Historic house in New Hampshire, United States

The Moses Kent House is a historic house on River Road in Lyme, New Hampshire. Built in 1811, it is a good local example of Federal period architecture, most notable for the well-preserved murals on its interior walls, drawn by the itinerant artist Rufus Porter. The house was listed on the National Register of Historic Places in 1984.
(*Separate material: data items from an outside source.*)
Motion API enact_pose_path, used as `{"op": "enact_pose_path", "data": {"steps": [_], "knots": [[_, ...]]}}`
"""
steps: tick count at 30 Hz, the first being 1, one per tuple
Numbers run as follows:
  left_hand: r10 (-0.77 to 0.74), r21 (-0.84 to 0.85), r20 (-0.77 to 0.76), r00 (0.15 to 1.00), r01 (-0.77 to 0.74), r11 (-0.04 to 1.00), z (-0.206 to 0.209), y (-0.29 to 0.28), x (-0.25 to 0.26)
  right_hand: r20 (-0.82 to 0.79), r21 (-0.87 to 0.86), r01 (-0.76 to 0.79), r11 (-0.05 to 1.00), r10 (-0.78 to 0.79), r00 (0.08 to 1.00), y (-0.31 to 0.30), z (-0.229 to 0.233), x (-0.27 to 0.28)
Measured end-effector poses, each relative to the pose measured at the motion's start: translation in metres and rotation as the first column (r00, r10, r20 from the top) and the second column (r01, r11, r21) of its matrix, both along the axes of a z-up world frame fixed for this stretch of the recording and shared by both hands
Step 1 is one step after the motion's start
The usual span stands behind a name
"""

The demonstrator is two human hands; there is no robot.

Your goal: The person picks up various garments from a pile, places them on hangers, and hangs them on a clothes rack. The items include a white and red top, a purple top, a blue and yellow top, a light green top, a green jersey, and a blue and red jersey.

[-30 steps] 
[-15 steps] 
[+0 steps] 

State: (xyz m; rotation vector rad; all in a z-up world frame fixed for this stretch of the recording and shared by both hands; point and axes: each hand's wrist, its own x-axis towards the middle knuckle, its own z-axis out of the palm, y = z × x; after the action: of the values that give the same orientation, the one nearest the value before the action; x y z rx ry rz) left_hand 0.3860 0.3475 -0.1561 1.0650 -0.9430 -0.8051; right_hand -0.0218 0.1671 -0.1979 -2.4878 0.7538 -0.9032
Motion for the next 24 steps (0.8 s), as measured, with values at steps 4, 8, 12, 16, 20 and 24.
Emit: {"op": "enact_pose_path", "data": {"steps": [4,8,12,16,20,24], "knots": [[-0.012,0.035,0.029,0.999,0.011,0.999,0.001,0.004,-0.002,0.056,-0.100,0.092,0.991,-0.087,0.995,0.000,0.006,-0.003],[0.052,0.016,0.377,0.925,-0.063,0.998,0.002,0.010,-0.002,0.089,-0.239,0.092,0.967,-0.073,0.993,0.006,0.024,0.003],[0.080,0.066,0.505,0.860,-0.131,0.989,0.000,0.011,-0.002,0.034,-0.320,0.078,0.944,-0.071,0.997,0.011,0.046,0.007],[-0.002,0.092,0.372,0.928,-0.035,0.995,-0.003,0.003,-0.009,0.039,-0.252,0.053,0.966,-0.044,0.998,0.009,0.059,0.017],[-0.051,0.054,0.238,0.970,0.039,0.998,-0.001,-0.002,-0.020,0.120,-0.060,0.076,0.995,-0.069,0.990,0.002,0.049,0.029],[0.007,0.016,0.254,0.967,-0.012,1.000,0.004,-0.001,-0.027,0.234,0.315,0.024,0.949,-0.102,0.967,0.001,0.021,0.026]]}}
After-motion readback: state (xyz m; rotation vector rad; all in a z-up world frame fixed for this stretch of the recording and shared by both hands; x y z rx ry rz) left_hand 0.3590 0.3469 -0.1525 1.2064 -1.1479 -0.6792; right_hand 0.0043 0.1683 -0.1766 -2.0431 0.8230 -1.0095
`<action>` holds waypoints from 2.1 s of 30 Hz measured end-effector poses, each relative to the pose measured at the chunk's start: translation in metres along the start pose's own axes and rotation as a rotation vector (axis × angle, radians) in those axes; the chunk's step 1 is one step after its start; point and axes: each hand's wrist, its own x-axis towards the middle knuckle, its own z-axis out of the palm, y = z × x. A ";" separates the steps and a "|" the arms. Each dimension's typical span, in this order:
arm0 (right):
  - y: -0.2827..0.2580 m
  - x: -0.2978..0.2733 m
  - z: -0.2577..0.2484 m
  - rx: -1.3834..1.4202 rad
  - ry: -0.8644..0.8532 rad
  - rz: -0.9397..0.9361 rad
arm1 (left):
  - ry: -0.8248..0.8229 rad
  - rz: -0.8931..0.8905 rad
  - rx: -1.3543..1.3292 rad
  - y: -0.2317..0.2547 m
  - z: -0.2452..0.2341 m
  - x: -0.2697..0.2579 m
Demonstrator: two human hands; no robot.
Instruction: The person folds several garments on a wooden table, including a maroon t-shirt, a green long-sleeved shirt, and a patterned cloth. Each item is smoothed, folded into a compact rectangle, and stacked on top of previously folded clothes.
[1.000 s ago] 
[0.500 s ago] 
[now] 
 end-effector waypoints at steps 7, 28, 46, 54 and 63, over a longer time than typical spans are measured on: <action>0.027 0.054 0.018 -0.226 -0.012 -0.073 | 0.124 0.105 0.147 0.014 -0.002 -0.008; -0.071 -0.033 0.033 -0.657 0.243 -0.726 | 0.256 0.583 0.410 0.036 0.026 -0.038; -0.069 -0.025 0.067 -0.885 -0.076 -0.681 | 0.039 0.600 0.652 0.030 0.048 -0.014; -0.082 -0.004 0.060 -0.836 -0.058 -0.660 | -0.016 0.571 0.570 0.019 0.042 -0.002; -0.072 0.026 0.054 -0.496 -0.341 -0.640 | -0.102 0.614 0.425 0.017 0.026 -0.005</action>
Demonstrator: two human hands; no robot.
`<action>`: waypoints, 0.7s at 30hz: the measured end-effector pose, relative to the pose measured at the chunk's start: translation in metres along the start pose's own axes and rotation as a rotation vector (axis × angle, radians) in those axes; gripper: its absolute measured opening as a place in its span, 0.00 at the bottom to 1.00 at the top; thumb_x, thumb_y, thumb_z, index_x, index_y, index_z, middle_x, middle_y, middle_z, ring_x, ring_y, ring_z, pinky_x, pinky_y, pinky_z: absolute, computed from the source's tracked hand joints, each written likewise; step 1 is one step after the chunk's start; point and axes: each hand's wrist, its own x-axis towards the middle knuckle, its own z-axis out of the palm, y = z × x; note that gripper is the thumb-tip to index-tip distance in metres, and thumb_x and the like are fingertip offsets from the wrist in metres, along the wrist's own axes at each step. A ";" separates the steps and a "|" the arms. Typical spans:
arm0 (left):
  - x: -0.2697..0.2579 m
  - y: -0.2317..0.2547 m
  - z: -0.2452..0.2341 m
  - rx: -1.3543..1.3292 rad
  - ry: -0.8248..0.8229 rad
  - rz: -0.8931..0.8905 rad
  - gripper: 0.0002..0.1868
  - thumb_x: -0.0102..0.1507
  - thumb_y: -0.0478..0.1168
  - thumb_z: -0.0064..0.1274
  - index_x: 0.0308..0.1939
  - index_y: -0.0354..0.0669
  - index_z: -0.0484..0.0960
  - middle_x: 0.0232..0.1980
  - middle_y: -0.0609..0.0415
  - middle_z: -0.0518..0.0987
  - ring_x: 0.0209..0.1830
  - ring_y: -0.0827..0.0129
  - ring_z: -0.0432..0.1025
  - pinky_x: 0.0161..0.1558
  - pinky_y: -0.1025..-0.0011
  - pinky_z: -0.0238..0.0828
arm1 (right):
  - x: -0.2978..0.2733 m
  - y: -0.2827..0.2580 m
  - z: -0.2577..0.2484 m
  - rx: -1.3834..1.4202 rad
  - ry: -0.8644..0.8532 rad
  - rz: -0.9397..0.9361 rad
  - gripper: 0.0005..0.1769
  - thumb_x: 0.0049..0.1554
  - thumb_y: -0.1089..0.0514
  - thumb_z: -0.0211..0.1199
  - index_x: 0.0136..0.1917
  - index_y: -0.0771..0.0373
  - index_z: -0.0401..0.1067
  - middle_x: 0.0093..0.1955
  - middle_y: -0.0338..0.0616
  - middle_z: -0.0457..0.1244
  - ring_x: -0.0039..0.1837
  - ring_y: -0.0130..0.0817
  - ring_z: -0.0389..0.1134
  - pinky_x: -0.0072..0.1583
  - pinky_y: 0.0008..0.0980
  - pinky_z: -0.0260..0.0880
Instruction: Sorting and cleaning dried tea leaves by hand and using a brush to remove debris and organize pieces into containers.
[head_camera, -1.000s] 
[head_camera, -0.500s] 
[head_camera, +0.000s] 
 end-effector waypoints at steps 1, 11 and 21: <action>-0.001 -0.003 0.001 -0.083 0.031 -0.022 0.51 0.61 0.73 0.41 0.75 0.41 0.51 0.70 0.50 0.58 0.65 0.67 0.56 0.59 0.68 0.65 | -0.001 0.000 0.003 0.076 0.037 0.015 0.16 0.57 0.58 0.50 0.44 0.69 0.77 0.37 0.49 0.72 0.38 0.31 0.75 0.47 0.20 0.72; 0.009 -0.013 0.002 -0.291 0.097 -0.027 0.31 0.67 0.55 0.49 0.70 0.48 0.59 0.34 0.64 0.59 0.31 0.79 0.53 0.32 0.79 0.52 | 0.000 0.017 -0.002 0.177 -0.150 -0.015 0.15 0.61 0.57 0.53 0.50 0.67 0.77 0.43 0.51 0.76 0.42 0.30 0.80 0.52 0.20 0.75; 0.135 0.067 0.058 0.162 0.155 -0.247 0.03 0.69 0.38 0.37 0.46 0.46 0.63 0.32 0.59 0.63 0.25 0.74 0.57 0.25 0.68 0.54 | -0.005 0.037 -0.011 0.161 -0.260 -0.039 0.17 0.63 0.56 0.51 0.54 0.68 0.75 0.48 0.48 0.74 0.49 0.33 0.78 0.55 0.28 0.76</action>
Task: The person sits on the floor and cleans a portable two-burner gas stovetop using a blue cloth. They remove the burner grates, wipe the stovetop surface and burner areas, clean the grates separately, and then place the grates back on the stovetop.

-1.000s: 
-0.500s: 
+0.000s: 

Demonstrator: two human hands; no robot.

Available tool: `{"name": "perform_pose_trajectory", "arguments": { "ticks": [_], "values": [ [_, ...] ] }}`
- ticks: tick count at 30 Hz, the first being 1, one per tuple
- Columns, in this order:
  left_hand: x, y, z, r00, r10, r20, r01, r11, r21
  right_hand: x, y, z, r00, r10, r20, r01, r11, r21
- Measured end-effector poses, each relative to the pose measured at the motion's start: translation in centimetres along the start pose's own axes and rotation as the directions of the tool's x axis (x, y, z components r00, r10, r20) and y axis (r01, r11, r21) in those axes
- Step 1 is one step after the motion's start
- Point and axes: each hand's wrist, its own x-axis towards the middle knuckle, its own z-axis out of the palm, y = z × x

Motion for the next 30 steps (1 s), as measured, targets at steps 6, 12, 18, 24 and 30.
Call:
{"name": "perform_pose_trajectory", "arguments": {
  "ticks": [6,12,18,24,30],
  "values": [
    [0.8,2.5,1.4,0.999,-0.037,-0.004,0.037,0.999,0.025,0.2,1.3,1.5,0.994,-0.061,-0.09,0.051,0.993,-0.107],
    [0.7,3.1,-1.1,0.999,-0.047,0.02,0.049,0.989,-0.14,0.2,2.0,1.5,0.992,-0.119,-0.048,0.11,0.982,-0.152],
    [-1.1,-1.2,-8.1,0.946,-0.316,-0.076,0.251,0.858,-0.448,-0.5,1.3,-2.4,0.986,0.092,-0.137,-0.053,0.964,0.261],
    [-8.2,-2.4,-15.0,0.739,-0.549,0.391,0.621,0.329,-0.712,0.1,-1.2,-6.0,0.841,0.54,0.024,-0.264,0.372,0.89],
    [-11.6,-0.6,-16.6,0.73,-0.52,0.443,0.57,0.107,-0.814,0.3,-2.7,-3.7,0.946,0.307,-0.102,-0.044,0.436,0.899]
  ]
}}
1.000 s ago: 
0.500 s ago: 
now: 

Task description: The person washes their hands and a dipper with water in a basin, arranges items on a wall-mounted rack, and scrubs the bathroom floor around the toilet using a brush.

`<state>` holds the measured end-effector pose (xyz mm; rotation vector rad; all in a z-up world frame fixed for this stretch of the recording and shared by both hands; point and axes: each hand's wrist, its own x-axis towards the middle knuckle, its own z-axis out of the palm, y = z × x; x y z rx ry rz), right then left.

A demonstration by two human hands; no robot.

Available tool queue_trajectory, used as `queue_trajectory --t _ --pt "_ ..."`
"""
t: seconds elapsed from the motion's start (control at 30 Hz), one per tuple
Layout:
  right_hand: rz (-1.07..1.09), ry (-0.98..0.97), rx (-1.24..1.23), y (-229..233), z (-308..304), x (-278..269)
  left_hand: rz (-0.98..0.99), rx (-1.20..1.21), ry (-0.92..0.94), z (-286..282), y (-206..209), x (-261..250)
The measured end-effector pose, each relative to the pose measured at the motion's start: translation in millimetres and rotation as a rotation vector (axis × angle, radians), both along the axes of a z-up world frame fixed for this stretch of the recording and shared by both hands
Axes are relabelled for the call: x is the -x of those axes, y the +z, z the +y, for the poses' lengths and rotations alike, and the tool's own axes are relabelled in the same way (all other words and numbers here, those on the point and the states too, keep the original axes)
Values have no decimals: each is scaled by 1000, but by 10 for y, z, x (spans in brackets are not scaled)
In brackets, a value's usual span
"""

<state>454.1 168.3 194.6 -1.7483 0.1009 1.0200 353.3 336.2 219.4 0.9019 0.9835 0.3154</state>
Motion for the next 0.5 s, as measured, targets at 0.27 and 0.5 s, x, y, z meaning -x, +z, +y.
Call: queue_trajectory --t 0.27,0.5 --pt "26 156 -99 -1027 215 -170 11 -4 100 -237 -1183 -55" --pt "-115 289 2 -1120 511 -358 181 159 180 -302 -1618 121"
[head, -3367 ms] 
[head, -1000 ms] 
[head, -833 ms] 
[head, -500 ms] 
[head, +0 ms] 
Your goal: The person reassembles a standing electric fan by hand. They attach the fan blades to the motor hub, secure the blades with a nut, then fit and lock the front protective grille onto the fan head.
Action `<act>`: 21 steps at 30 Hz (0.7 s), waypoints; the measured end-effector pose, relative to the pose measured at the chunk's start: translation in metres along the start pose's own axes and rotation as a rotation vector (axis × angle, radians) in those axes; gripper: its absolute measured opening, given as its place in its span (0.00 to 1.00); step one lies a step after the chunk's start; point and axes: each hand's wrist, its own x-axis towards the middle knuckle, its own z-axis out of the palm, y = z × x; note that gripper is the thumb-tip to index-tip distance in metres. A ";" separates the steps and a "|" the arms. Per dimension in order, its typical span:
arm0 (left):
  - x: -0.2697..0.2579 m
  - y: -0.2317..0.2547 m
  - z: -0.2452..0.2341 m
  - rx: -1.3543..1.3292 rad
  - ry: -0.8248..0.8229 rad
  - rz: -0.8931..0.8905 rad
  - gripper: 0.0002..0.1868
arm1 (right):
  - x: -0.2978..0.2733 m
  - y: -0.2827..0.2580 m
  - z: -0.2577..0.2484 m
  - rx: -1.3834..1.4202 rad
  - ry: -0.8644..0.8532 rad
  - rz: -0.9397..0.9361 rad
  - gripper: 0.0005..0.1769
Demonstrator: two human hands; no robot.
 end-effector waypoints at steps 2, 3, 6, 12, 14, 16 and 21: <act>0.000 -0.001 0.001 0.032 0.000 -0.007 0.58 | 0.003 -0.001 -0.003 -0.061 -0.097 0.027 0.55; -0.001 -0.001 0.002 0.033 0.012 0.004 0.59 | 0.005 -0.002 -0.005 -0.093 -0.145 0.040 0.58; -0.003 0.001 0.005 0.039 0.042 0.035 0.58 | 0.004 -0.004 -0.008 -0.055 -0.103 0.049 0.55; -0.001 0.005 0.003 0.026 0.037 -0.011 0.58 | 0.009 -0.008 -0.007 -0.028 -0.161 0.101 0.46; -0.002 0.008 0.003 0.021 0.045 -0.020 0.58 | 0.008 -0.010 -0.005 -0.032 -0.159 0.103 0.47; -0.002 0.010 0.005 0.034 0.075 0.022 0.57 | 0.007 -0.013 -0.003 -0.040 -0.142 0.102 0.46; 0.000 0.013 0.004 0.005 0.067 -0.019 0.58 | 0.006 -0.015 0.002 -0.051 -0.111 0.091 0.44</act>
==Description and history==
The Moses Kent House stands in a rural setting just south of the Lyme-Orford border, on the east side of River Road north of Clay Brook. It is a 2 1/2-story wood-frame structure, with a gabled roof, two interior chimneys, and a clapboarded exterior. It is five bays wide and two deep, with a symmetrical front facade that has windows arranged symmetrically around the center entrance. The entrance has a fine Federal period surround, set in a shallow recess with flanking narrow pilasters and sidelight windows. The recess is itself framed by pilasters and topped by a half-round fan. The interior has a central hall plan, with two rooms on each side of the hall, which is divided into a front and rear section on the ground floor. The hall, left parlor, and second-floor left parlor chamber each have plaster walls on which murals have been drawn. The murals depict countryside scenes and views of harbors, classic thematic elements of the work of Rufus Porter.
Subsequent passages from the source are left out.